Efectivamente, a Administração Tributária encontra-se vinculada aos princípios da verdade material e do inquisitório, ao abrigo dos quais está obrigada a desencadear todas as diligências necessárias ao apuramento da verdade material, independentemente de as mesmas terem sido cumpridas pelo particular (não estando dependente da iniciativa deste), nem se podendo escudar na falta de colaboração daquele para se desonerar das suas obrigações, vinculada que está ao princípio da legalidade e da prossecução do interesse público (cfr. artigos 56.° e 58.° da LGT). Pelo que, se entendia serem necessários elementos ou esclarecimentos adicionais, então impunha-se que diligenciasse junto da Reclamante para obter esses elementos que reputava de pertinentes e essenciais para aferir da idoneidade da garantia, ao abrigo do princípio da colaboração, da verdade material e do inquisitório (nesse sentido vide, entre outros, o acórdão do TCAS, proferido no processo n.° 483/22.8BELRA, de 02-02-2023, disponível em www.dgsi.pt ).
(…)
No que respeita à alegada falta de idoneidade dos bens concatenada com a desvalorização e desgaste dos mesmos, importa ter presente que o legislador não estabeleceu qualquer ordem de preferência das garantias ditadas pela maior ou menor eficácia e bem assim pelo grau de percentagem de liquidez das mesmas, consagrando, efectivamente, a penhora de bens móveis como idóneo para obter a suspensão da execução fiscal, pelo que a criação de obstáculos concatenados com o risco e o grau de liquidez traduz uma limitação e cerceamento de direitos dos contribuintes, subvertendo a tutela regulada pelo legislador no âmbito das garantias idóneas.
(…)
Por outro lado, qualquer tipo de bens (móveis ou imóveis) é susceptível de desgaste e valorização/desvalorização, quer pela sua utilização, quer pelo mero decurso do tempo ou mesmo pelas condições de mercado, mas tal não fez com que o legislador considerasse que tal os tornaria não aptos a constituir garantia de pagamento das dívidas tributárias.
Sendo certo que, quanto ao decréscimo do valor dos bens com o decurso do tempo, a lei faculta um mecanismo legal de resolução da questão, ou seja, o procedimento de reforço da garantia consignado nos artigos 169.°, n.° 8 e 199.°, n.° 5 ambos do CPPT e 52.°, n.° 3 da LGT.
Deste modo, a recusa de uma garantia deverá alicerçar-se em razões objectivas relacionadas com a concreta não susceptibilidade de assegurar o pagamento da dívida exequenda e do acrescido, não sendo lícito o órgão de execução fiscal fundamentar essa recusa em aspectos meramente qualitativos das garantias, como sucedeu no caso em apreço, uma vez que a mesma assentou em parâmetros que não integram o critério legal de aferição da idoneidade da garantia, pelo que ao tê-lo feito, e indeferido o pedido de prestação de garantia, apenas com base em critérios qualitativos, sem ter procedido à concreta avaliação da garantia oferecida, a decisão reclamada violou o princípio do inquisitório e da verdade material, bem como incorreu em vício de violação de lei por errónea interpretação e aplicação do artigo 199.° do CPPT, motivo pelo qual deve ser anulada.
(…)».

Apreciando.

Atentemos, então, no quadro normativo que releva para o caso dos autos.

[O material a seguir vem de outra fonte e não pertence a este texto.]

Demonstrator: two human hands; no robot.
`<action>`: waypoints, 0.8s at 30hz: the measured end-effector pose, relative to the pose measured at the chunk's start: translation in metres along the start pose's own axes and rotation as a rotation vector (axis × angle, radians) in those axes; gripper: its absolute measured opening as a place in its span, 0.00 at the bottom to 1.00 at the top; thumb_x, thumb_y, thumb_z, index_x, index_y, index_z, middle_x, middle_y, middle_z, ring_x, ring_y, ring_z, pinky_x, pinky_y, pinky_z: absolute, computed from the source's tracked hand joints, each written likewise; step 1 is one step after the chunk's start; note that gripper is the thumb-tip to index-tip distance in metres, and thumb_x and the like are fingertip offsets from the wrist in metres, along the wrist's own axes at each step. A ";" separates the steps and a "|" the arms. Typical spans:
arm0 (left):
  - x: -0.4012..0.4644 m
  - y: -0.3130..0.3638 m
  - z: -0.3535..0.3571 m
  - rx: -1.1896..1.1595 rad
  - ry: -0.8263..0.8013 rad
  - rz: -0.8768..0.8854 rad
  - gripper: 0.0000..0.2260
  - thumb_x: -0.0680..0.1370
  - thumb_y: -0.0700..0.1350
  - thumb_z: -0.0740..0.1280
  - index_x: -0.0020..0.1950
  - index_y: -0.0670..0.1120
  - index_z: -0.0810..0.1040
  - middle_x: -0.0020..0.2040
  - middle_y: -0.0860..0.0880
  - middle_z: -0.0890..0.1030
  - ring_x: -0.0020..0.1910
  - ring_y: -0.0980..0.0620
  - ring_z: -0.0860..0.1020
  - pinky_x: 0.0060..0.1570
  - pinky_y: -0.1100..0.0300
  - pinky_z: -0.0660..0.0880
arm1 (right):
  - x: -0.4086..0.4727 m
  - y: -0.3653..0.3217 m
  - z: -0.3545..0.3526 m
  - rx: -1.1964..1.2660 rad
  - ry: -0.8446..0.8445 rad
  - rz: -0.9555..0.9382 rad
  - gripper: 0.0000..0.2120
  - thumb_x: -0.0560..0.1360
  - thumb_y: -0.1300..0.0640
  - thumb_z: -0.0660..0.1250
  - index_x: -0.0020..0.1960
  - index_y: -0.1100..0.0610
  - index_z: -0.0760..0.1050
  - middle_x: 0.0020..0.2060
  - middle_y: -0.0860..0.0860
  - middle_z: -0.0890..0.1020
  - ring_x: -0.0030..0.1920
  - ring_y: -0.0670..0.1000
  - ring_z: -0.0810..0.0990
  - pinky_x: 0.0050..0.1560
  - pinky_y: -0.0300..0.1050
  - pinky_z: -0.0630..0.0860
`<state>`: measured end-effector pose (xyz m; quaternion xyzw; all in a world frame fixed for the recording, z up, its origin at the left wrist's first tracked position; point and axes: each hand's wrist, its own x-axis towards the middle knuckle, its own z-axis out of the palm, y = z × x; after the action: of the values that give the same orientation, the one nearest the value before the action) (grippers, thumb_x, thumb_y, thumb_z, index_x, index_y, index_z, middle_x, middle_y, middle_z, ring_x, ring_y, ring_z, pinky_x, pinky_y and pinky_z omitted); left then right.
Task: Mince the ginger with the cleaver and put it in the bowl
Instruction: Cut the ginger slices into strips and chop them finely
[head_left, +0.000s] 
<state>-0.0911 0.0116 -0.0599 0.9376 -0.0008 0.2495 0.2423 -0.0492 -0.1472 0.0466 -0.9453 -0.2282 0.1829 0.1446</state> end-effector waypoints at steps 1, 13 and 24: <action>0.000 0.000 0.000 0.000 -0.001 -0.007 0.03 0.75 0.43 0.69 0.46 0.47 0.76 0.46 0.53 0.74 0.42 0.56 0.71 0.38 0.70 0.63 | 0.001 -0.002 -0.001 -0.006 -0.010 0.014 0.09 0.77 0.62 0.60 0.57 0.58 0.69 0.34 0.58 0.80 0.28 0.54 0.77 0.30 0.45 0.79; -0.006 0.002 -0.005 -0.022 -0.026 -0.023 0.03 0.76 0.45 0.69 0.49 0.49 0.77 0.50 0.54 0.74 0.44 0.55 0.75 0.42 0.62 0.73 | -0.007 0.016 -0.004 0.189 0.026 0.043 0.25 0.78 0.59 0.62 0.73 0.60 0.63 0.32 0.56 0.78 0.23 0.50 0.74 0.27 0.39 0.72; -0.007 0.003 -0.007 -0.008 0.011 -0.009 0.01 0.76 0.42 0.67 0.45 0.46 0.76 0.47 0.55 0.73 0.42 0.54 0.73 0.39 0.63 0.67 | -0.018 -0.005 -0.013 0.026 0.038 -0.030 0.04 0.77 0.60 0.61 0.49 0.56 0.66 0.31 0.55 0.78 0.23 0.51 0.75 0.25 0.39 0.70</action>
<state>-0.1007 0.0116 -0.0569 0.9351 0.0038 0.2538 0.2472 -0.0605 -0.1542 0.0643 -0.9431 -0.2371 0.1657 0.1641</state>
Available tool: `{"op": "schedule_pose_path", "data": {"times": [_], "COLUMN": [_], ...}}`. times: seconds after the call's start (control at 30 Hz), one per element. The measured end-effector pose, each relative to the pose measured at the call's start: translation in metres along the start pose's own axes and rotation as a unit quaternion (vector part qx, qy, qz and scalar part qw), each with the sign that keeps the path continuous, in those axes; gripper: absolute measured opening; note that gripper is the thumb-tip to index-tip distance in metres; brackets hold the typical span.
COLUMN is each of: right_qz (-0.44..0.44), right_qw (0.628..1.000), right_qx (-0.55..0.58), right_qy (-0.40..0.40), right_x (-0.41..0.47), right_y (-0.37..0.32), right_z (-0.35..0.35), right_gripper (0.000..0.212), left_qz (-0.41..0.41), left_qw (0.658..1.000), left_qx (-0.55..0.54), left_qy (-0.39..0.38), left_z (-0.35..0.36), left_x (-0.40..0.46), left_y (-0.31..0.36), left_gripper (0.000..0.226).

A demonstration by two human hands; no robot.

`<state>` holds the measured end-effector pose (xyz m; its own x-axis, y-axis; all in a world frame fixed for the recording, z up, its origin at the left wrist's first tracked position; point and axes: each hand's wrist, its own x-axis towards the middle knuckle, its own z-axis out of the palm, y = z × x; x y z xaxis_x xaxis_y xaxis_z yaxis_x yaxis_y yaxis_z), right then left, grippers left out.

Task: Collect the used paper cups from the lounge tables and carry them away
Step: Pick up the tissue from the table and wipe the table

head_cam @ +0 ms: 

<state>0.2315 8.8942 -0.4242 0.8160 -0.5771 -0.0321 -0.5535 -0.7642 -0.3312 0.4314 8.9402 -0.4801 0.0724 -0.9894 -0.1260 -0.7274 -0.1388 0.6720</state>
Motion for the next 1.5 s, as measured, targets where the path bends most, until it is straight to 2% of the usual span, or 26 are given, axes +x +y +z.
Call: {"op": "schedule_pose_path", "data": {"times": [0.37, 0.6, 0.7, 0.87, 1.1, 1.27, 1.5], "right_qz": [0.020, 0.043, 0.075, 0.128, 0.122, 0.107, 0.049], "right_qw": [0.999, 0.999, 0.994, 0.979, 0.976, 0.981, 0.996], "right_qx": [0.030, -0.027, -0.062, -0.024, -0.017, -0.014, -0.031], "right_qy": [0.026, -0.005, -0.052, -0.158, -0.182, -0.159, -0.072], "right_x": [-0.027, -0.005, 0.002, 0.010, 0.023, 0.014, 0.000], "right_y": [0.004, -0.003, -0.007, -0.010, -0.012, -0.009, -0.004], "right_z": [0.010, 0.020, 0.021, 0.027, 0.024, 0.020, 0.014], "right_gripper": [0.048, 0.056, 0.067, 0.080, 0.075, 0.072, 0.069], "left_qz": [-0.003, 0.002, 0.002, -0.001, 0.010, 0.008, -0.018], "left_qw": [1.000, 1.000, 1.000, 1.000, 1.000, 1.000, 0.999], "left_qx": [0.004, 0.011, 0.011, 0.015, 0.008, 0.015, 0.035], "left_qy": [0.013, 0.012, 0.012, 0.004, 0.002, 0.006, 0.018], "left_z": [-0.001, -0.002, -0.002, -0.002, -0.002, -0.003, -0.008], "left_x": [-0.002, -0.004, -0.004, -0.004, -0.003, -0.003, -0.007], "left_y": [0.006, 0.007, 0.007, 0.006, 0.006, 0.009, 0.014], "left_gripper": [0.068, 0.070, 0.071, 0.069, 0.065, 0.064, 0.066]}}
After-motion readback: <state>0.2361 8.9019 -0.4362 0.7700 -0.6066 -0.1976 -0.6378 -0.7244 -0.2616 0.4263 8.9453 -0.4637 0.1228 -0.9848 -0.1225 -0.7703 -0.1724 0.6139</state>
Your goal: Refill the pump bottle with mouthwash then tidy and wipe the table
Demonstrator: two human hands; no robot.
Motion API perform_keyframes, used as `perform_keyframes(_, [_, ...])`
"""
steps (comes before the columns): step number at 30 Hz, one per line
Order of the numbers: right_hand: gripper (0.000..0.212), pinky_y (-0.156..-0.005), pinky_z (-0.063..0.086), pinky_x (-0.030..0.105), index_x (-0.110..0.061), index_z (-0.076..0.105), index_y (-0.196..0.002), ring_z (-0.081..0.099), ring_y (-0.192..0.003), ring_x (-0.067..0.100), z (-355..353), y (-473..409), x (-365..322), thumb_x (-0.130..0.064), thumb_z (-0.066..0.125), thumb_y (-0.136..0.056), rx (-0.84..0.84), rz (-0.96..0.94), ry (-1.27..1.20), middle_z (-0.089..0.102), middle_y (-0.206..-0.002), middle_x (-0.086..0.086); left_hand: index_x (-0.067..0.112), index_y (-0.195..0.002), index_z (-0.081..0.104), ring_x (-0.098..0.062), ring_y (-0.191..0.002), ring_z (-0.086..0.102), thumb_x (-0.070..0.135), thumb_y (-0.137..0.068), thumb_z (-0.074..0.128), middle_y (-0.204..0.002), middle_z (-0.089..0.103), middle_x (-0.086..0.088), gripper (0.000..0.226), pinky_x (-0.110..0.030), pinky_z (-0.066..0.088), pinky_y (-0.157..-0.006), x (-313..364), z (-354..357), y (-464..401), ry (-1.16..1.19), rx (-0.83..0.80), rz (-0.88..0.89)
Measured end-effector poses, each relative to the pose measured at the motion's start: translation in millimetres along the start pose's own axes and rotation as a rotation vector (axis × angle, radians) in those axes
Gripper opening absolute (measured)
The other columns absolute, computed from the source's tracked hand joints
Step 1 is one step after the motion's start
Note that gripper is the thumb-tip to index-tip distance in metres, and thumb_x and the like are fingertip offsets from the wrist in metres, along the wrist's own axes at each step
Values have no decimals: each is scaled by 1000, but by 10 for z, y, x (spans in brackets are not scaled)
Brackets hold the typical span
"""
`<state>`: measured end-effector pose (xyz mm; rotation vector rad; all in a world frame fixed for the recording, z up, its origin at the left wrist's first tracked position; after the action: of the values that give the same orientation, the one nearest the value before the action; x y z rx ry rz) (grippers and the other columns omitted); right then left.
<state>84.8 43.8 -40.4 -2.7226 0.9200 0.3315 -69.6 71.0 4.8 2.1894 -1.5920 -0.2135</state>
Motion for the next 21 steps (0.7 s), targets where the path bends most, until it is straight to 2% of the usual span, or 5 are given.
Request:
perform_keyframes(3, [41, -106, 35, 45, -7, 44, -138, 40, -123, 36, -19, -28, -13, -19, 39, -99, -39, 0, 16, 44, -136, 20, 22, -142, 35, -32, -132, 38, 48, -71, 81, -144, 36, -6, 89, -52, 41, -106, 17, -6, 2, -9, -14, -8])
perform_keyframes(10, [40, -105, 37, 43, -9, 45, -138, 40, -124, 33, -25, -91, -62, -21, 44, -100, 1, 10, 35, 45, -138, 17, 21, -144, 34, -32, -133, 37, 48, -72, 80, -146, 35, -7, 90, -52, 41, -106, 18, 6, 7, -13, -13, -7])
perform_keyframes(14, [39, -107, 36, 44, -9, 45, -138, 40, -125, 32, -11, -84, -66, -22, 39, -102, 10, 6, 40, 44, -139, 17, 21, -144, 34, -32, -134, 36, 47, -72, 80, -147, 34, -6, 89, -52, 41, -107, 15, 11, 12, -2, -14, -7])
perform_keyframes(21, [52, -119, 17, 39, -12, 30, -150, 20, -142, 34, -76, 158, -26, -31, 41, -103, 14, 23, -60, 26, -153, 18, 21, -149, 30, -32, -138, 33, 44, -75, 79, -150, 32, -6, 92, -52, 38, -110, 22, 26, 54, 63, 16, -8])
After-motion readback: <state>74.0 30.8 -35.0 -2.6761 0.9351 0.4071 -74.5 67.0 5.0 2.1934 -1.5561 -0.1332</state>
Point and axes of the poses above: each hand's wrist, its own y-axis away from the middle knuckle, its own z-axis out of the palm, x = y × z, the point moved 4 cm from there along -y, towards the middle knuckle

No concernente à regulamentação da suspensão da execução fiscal, dispõe o art.º 169.º, n.ºs 1, 8 e 14 do CPPT que:

«1 - A execução fica suspensa até à decisão do pleito em caso de reclamação graciosa, a impugnação judicial ou recurso judicial que tenham por objeto a legalidade da dívida exequenda, bem como durante os procedimentos de resolução de diferendos no quadro da Convenção de Arbitragem 90/436/CEE, de 23 de julho, relativa à eliminação da dupla tributação em caso de correção de lucros entre empresas associadas de diferentes Estados-Membros, ou de convenção para evitar a dupla tributação, desde que tenha sido constituída garantia nos termos do artigo 195.º ou prestada nos termos do artigo 199.º ou a penhora garanta a totalidade da quantia exequenda e do acrescido, o que deve ser informado no processo pelo funcionário competente.
(…)
9 - Quando a garantia constituída nos termos do artigo 195.º, ou prestada nos termos do artigo 199.º, se tornar insuficiente é ordenada a notificação do executado dessa insuficiência e da obrigação de reforço ou prestação de nova garantia idónea no prazo de 15 dias, sob pena de ser levantada a suspensão da execução.
(…)
14 - O valor da garantia é o que consta da citação, nos casos em que seja apresentada nos 30 dias posteriores à citação

Preceituando, para o efeito, o art.º 190.º, n.º 2 do CPPT que:
«A citação é sempre acompanhada da nota indicativa do prazo para oposição, ou para dação em pagamento, nos termos do presente título, bem como da indicação de que, nos casos referidos no artigo 169.º e no artigo 52.º da lei geral tributária, a suspensão da execução e a regularização da situação tributária dependem da efetiva existência de garantia idónea, cujo valor deve constar da citação, ou em alternativa da obtenção de autorização da sua dispensa.».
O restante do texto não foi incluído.